--- Requirement ---
Leave the images behind and copy every record exactly.

Input records START

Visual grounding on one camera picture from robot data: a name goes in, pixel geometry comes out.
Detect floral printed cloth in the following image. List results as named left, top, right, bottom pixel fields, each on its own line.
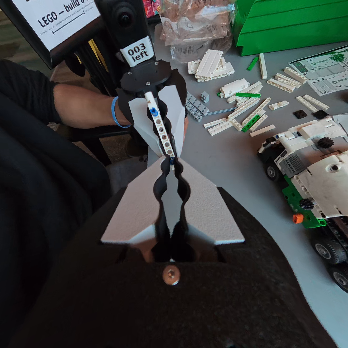
left=143, top=0, right=162, bottom=18

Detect green plastic bin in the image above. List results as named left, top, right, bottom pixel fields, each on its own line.
left=231, top=0, right=348, bottom=56

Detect white lego beam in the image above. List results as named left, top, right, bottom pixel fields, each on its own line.
left=144, top=91, right=177, bottom=171

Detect grey LEGO beams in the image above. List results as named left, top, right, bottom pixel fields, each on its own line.
left=185, top=92, right=210, bottom=121

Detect black sign stand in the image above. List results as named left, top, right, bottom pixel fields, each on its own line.
left=52, top=38, right=117, bottom=98

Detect person's left forearm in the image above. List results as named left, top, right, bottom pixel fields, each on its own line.
left=0, top=59, right=134, bottom=128

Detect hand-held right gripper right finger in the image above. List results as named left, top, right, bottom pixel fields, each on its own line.
left=174, top=157, right=246, bottom=245

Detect white green lego truck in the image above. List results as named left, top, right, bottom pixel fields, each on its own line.
left=257, top=114, right=348, bottom=293

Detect clear plastic bag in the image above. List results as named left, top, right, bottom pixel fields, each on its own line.
left=159, top=0, right=235, bottom=47
left=170, top=41, right=207, bottom=63

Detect person's grey trousers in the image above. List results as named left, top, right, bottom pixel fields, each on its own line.
left=105, top=158, right=153, bottom=196

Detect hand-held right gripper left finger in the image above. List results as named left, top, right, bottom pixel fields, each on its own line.
left=101, top=156, right=170, bottom=246

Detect black framed task sign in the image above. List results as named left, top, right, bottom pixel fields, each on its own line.
left=0, top=0, right=102, bottom=70

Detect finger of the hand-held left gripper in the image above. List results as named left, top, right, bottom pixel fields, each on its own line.
left=128, top=96, right=165, bottom=158
left=159, top=85, right=186, bottom=159

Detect green studded lego plate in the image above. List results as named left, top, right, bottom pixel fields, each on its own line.
left=242, top=114, right=260, bottom=133

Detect pile of white lego pieces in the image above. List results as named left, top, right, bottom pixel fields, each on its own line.
left=188, top=49, right=331, bottom=138

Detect blue wristband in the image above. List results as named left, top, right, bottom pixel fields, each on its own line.
left=111, top=96, right=132, bottom=129

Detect sticker sheet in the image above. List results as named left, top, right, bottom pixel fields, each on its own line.
left=288, top=45, right=348, bottom=97

Input records END

--- Exercise output ---
Visual grounding on one camera picture from robot data: a name goes in, pixel geometry comes out.
Detect floral printed cloth in the following image. List results as named left, top, right, bottom pixel fields, each on its own line.
left=143, top=0, right=162, bottom=18

Detect green plastic bin in the image above. List results as named left, top, right, bottom pixel fields, each on its own line.
left=231, top=0, right=348, bottom=56

Detect white lego beam in the image above. List results as named left, top, right, bottom pixel fields, each on its own line.
left=144, top=91, right=177, bottom=171

Detect grey LEGO beams in the image above. List results as named left, top, right, bottom pixel fields, each on its own line.
left=185, top=92, right=210, bottom=121

Detect black sign stand in the image above. List results as named left, top, right, bottom pixel fields, each on its own line.
left=52, top=38, right=117, bottom=98

Detect person's left forearm in the image above. List results as named left, top, right, bottom pixel fields, each on its own line.
left=0, top=59, right=134, bottom=128

Detect hand-held right gripper right finger in the image above. List results as named left, top, right, bottom pixel fields, each on its own line.
left=174, top=157, right=246, bottom=245

Detect white green lego truck in the image above. List results as named left, top, right, bottom pixel fields, each on its own line.
left=257, top=114, right=348, bottom=293

Detect clear plastic bag in the image above. List results as named left, top, right, bottom pixel fields, each on its own line.
left=159, top=0, right=235, bottom=47
left=170, top=41, right=207, bottom=63

Detect person's grey trousers in the image above. List results as named left, top, right, bottom pixel fields, each on its own line.
left=105, top=158, right=153, bottom=196

Detect hand-held right gripper left finger in the image above. List results as named left, top, right, bottom pixel fields, each on its own line.
left=101, top=156, right=170, bottom=246

Detect black framed task sign in the image above. List results as named left, top, right, bottom pixel fields, each on its own line.
left=0, top=0, right=102, bottom=70

Detect finger of the hand-held left gripper in the image above. List results as named left, top, right, bottom pixel fields, each on its own line.
left=128, top=96, right=165, bottom=158
left=159, top=85, right=186, bottom=159

Detect green studded lego plate in the image above. List results as named left, top, right, bottom pixel fields, each on its own line.
left=242, top=114, right=260, bottom=133

Detect pile of white lego pieces in the image above. List results as named left, top, right, bottom pixel fields, each on its own line.
left=188, top=49, right=331, bottom=138

Detect blue wristband in the image above. List results as named left, top, right, bottom pixel fields, each on its own line.
left=111, top=96, right=132, bottom=129

Detect sticker sheet in the image above. List results as named left, top, right, bottom pixel fields, each on its own line.
left=288, top=45, right=348, bottom=97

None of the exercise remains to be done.